What a fantastic place! The orientation short film is well worth it to understand who the Seminole are and why they are here – and also how the museum came to be.
A fiercely independent bunch, they moved down here from Georgia and Alabama in the 1700s, pushed out by colonists. In the early years of our nation, they got pushed deeper into the everglades, evading soldiers who got lost in the swamps.
They eked out a living but eventually found tourists would pay for their crafts as well as to see alligator wrestling. Today, it’s casinos that support their sovereign way of life.
I was most fascinated with the patchwork clothing, beading and jewelry. Everyone was decked out – and not just for special occasions, but every day.
Nice style.
I’m pretty tired, so maybe I shouldn’t have walked one more mile on the boardwalk with interpretive signs describing what I had seen in the swamps, but who knows when I’ll return?



Across the street is the church which has been hosting hikers for some time, really the only place to camp on the res.

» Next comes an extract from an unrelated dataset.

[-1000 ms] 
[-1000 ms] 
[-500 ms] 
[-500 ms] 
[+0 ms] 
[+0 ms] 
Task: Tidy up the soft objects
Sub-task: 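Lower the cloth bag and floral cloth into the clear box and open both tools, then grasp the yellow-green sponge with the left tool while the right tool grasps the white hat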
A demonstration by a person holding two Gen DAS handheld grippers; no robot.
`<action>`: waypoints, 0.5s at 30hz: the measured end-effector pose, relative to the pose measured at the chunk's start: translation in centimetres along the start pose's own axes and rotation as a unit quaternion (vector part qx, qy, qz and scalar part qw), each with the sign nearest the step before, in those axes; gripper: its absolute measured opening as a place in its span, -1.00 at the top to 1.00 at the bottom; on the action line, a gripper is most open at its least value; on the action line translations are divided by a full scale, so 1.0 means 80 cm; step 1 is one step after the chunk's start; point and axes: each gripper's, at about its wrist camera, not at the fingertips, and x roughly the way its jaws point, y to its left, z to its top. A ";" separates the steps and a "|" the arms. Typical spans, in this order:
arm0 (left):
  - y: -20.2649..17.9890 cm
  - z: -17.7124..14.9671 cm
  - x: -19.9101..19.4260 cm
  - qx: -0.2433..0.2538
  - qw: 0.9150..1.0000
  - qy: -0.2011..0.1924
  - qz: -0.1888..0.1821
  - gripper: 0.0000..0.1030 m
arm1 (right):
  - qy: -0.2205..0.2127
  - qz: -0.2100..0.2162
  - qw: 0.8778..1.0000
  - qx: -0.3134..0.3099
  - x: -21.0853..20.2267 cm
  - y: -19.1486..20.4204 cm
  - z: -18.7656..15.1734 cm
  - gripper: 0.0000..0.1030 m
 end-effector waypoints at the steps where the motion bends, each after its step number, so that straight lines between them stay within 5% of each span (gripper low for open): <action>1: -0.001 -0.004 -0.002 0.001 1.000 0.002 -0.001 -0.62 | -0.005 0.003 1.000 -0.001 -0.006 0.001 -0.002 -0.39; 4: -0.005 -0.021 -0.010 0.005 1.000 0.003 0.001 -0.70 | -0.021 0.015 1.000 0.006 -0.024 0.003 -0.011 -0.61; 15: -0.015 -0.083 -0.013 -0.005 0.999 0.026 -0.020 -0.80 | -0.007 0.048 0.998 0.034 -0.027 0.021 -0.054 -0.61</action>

They’ve built our own chickee plus a bath house and – much to my delight – a laundry room!
I’m over the moon! I’m not sure how good it would feel to be clean but put on filthy clothes. A miracle!
But the miracles don’t stop there. Yesterday was the first Sunday of the month when the church puts on a community dinner. There are heaps of leftovers to share. My hiker hunger is satisfied!
As the temperatures are getting into the mid-80s, I take any warm clothes out of my pack to send home, delighted the post office is still open. She even mentions if I forgot something in my pack, just run it right back over.
I didn’t even know the res had a post office and now I’m a good deal lighter. Still, it will be a slog on exposed levees for the coming days.
I’ll drink a lot and take breaks in any shade I find. But right now, I’m well cared for and ready for a good night’s sleep.